Look through the data below and return each line where "front" appears.

(Records provided begins)

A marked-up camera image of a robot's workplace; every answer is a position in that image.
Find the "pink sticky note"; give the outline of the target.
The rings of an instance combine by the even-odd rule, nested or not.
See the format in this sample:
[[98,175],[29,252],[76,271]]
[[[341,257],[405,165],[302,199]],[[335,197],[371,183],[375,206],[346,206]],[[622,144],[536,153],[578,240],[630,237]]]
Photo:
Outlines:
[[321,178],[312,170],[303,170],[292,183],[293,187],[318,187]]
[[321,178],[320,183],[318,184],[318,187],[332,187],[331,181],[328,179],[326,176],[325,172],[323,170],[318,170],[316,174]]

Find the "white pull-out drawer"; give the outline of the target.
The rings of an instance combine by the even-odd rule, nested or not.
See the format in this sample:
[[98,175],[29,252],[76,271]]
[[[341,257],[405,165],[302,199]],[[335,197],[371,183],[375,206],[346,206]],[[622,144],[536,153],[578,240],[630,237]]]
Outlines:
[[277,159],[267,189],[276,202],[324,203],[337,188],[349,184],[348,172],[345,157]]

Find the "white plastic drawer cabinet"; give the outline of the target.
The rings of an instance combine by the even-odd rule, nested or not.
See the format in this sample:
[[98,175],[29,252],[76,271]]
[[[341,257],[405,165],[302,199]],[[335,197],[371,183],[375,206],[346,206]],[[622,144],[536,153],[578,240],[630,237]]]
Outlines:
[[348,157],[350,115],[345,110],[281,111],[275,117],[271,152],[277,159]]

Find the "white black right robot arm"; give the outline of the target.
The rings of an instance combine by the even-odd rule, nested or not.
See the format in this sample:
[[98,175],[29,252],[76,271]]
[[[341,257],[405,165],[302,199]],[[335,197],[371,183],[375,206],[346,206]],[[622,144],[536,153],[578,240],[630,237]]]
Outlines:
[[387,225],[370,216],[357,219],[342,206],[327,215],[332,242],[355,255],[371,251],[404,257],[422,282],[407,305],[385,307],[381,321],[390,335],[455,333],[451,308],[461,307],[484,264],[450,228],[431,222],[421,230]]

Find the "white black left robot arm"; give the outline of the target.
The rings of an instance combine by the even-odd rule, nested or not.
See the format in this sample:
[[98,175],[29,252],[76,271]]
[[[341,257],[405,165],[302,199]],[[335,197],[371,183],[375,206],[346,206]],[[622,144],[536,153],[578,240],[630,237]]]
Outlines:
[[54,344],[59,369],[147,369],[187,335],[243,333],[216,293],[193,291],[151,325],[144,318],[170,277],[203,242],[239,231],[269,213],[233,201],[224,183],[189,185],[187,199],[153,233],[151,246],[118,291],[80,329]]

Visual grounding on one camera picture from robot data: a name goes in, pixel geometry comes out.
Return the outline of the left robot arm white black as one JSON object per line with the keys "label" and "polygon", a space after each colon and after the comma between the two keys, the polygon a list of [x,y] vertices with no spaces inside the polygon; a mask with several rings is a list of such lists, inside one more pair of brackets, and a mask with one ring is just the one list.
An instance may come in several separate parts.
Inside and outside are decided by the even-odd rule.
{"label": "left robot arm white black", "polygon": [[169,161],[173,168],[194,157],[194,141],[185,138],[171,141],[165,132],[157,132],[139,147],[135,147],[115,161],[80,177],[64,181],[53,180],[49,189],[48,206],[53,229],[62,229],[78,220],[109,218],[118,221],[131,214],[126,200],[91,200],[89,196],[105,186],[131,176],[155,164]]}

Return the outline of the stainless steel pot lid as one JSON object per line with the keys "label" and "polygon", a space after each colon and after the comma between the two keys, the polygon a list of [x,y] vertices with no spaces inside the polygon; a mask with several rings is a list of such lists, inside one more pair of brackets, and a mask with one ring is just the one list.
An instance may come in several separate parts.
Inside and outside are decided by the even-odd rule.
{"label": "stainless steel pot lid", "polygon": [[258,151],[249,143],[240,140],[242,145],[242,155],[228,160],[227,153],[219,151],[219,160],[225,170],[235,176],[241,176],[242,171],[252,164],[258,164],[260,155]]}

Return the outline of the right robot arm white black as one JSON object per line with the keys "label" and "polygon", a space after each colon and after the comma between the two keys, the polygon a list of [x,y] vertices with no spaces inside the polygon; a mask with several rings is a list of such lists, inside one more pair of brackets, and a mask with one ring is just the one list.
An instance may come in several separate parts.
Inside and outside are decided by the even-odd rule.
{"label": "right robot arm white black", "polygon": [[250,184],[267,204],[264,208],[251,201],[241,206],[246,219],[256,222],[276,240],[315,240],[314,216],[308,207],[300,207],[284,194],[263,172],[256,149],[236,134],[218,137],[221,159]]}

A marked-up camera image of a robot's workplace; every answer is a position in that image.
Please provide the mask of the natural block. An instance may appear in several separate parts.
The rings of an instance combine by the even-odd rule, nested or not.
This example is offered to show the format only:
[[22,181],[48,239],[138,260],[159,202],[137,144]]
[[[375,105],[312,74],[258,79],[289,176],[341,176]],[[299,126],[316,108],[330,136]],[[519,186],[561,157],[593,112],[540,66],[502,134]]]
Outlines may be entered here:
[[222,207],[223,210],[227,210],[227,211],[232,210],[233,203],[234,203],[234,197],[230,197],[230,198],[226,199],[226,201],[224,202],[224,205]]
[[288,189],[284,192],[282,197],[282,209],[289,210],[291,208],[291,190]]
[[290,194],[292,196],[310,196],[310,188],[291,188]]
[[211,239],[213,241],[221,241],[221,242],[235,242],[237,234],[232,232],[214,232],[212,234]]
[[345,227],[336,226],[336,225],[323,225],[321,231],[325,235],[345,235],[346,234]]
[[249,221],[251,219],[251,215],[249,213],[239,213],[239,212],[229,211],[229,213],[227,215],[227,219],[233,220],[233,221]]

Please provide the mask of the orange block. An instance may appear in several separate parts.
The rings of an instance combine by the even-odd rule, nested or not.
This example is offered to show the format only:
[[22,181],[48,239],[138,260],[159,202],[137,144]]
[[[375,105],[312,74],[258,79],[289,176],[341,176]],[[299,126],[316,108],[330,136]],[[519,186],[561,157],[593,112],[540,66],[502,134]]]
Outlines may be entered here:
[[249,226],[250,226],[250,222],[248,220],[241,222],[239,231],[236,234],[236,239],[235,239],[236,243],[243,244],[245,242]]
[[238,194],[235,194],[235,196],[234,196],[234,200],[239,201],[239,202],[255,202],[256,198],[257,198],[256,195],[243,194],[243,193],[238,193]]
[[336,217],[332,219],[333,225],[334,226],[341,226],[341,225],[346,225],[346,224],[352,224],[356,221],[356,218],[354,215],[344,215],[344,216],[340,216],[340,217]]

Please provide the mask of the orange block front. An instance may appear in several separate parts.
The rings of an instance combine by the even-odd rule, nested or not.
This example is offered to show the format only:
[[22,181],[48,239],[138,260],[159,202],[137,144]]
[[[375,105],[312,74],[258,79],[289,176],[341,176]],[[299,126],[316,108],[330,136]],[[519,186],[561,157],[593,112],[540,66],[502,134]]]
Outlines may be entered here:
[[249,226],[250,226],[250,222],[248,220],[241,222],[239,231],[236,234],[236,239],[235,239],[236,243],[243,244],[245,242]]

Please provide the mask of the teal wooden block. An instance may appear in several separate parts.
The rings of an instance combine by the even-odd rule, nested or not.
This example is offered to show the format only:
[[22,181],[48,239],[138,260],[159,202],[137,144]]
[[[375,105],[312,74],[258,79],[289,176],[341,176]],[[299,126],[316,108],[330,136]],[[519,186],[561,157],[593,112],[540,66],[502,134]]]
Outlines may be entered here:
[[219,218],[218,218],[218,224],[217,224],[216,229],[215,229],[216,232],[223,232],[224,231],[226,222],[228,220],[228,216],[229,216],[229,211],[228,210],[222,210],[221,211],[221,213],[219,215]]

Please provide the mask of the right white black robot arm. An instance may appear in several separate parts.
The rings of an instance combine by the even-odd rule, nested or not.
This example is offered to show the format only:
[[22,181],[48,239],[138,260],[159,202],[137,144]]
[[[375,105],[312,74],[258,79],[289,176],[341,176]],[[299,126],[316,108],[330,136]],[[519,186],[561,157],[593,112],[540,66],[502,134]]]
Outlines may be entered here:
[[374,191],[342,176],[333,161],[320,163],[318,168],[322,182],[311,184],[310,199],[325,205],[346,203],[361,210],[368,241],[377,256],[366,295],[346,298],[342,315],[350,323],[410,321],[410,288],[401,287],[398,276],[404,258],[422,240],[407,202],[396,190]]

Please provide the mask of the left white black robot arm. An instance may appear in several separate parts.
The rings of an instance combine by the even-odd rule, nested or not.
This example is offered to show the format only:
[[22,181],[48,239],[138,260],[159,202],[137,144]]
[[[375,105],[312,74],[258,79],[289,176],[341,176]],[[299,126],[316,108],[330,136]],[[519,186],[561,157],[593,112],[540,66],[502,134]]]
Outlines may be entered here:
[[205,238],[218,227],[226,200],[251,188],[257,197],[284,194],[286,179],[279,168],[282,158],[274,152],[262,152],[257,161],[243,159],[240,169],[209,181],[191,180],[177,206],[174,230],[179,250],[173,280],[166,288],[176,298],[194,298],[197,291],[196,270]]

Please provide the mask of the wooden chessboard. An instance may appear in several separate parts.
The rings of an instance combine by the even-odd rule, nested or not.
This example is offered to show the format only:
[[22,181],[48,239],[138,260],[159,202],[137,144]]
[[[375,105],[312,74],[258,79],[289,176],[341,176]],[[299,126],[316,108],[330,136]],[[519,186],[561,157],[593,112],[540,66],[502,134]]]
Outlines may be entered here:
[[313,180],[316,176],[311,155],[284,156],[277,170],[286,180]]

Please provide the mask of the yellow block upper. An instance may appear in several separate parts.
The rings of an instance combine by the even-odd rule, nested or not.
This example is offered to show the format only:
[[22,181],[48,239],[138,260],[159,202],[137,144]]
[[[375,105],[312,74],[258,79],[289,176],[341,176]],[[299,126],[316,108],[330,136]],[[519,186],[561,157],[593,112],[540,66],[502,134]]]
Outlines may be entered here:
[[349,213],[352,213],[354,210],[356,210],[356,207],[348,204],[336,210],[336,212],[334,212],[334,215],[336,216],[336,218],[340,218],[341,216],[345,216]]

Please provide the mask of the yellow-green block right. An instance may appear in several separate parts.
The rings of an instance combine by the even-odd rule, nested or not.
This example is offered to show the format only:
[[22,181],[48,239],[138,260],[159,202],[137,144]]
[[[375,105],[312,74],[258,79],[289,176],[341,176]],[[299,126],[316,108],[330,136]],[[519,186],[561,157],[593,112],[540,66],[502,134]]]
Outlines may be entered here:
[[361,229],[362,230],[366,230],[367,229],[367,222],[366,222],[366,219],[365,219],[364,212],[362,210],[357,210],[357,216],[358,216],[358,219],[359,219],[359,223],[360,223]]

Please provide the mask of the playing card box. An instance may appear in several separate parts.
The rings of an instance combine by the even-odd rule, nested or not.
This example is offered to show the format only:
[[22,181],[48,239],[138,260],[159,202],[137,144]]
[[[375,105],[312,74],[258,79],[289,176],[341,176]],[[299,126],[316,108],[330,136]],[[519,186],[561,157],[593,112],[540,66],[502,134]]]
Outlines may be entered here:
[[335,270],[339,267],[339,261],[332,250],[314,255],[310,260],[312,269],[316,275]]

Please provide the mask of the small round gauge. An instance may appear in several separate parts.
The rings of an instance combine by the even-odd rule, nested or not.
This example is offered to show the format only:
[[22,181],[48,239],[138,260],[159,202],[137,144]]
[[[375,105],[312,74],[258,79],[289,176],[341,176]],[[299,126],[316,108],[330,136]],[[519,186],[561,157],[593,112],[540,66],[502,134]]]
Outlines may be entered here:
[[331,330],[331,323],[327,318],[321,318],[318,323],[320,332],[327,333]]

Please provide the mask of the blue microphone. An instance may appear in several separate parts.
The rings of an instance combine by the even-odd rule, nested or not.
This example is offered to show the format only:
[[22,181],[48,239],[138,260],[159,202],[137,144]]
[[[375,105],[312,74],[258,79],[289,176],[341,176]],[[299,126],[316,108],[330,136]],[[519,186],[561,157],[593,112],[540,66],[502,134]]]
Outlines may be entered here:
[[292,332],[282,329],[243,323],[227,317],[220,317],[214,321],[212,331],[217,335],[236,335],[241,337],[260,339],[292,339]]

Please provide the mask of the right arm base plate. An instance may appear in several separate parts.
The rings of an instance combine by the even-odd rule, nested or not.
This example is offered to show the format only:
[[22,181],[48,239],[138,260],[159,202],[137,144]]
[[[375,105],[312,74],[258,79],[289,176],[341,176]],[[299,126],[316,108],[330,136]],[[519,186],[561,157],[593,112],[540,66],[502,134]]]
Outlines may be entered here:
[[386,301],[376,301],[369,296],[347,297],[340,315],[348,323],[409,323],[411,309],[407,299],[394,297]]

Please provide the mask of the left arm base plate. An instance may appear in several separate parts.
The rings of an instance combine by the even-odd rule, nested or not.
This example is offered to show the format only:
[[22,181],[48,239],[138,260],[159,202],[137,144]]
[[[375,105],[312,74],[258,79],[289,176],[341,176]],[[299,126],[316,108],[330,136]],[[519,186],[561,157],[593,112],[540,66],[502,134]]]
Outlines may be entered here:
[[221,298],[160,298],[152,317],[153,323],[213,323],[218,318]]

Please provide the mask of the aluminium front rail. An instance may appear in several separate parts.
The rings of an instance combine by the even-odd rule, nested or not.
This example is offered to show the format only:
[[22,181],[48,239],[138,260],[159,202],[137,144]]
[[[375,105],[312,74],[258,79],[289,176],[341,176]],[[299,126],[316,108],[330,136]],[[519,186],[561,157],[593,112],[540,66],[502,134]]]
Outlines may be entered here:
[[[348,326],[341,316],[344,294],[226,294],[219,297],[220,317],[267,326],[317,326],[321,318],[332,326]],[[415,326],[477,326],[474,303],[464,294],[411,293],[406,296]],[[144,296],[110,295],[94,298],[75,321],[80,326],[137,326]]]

(Records provided ends)

** Your response **
Please provide the mask of the orange block front. An instance may appear in several separate parts.
Please provide the mask of the aluminium front rail. An instance may appear in several separate parts.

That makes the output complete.